**Exercise description:** Everything in the listing below needs restating exactly, apart from the pictures.

········

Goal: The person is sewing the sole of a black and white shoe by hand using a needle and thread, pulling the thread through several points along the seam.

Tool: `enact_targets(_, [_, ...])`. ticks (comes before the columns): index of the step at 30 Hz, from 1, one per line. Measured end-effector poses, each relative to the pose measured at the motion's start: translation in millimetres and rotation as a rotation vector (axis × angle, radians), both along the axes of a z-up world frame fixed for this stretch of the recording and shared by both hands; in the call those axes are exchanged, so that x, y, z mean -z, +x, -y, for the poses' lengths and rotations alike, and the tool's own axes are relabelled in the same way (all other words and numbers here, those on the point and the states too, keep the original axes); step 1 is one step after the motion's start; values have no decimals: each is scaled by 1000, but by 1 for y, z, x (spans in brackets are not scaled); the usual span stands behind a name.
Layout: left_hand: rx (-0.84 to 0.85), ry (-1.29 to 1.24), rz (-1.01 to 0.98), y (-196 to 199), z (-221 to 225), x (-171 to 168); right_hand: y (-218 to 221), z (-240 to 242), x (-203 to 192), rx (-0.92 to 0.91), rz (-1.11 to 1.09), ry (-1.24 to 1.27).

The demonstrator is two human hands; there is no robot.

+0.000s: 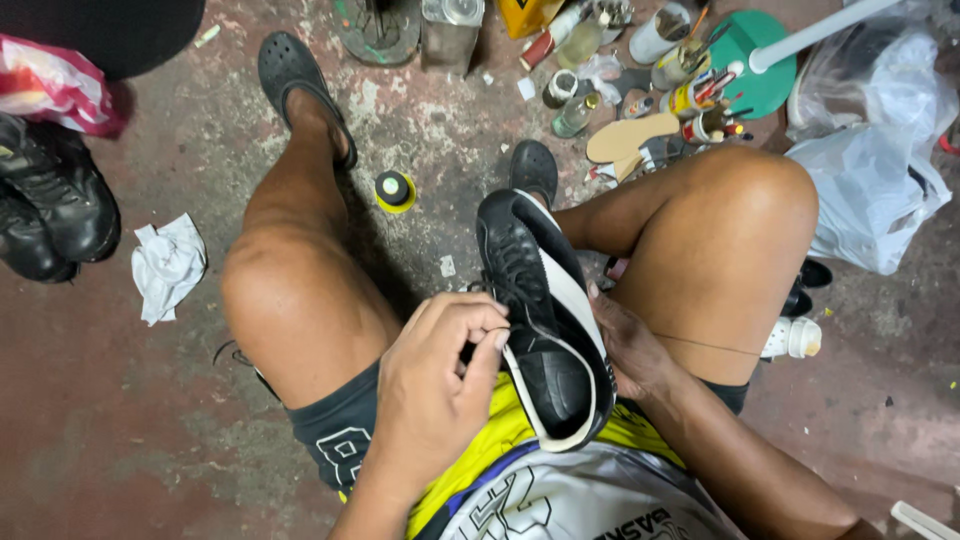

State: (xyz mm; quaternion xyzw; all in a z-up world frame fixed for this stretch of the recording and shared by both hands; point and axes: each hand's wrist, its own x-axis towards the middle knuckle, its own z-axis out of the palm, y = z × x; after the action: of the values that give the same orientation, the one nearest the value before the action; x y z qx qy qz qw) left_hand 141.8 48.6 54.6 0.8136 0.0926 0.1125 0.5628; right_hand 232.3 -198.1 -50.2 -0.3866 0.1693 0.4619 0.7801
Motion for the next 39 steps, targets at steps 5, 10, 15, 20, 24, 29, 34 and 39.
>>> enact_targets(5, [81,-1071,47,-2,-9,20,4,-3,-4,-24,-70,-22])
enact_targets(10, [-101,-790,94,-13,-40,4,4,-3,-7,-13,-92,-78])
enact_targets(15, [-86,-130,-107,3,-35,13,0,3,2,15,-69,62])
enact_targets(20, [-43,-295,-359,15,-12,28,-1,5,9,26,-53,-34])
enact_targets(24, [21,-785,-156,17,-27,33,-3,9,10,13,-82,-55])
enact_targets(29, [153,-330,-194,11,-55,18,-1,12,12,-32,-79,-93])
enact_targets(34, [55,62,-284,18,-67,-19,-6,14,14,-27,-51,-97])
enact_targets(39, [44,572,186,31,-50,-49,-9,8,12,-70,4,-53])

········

**Result for this exercise:**
Goal: The person is sewing the sole of a black and white shoe by hand using a needle and thread, pulling the thread through several points along the seam.

Tool: `enact_targets(_, [_, ...])`. ticks (comes before the columns): index of the step at 30 Hz, from 1, one per line. Measured end-effector poses, each relative to the pose measured at the motion's start: translation in millimetres and rotation as a rotation vector (axis × angle, radians), both along the axes of a z-up world frame fixed for this stretch of the recording and shared by both hands; in the call those axes are exchanged, so that x, y, z mean -z, +x, -y, for the poses' lengths and rotations alike, and the tool's own axes are relabelled in the same way (all other words and numbers here, those on the point and the states too, keep the original axes); step 1 is one step after the motion's start; values have no decimals: each is scaled by 1000, but by 1 for y, z, x (spans in brackets are not scaled); the usual span stands behind a name.
Layout: left_hand: rx (-0.84 to 0.85), ry (-1.29 to 1.24), rz (-1.01 to 0.98), y (-196 to 199), z (-221 to 225), x (-171 to 168); right_hand: y (-218 to 221), z (-240 to 242), x (-203 to 192), rx (-0.92 to 0.91), rz (-1.11 to 1.09), ry (-1.24 to 1.27).

The demonstrator is two human hands; there is no robot.

+0.000s: 

State: (xyz mm; quaternion xyzw; all in a z-up world frame fixed for this stretch of the recording and shared by both hands; point and axes: each hand's wrist, its own x-axis towards the middle knuckle, its own z-axis out of the palm, y = z × x; after the action: of the values that give the same orientation, the one nearest the value before the action; x y z qx qy qz qw) left_hand 141.8 48.6 54.6 0.8136 0.0926 0.1125 0.5628; right_hand 232.3 -198.1 -50.2 -0.3866 0.1693 0.4619 0.7801
Motion for the next 39 steps, targets at steps 5, 10, 15, 20, 24, 29, 34 and 39.
>>> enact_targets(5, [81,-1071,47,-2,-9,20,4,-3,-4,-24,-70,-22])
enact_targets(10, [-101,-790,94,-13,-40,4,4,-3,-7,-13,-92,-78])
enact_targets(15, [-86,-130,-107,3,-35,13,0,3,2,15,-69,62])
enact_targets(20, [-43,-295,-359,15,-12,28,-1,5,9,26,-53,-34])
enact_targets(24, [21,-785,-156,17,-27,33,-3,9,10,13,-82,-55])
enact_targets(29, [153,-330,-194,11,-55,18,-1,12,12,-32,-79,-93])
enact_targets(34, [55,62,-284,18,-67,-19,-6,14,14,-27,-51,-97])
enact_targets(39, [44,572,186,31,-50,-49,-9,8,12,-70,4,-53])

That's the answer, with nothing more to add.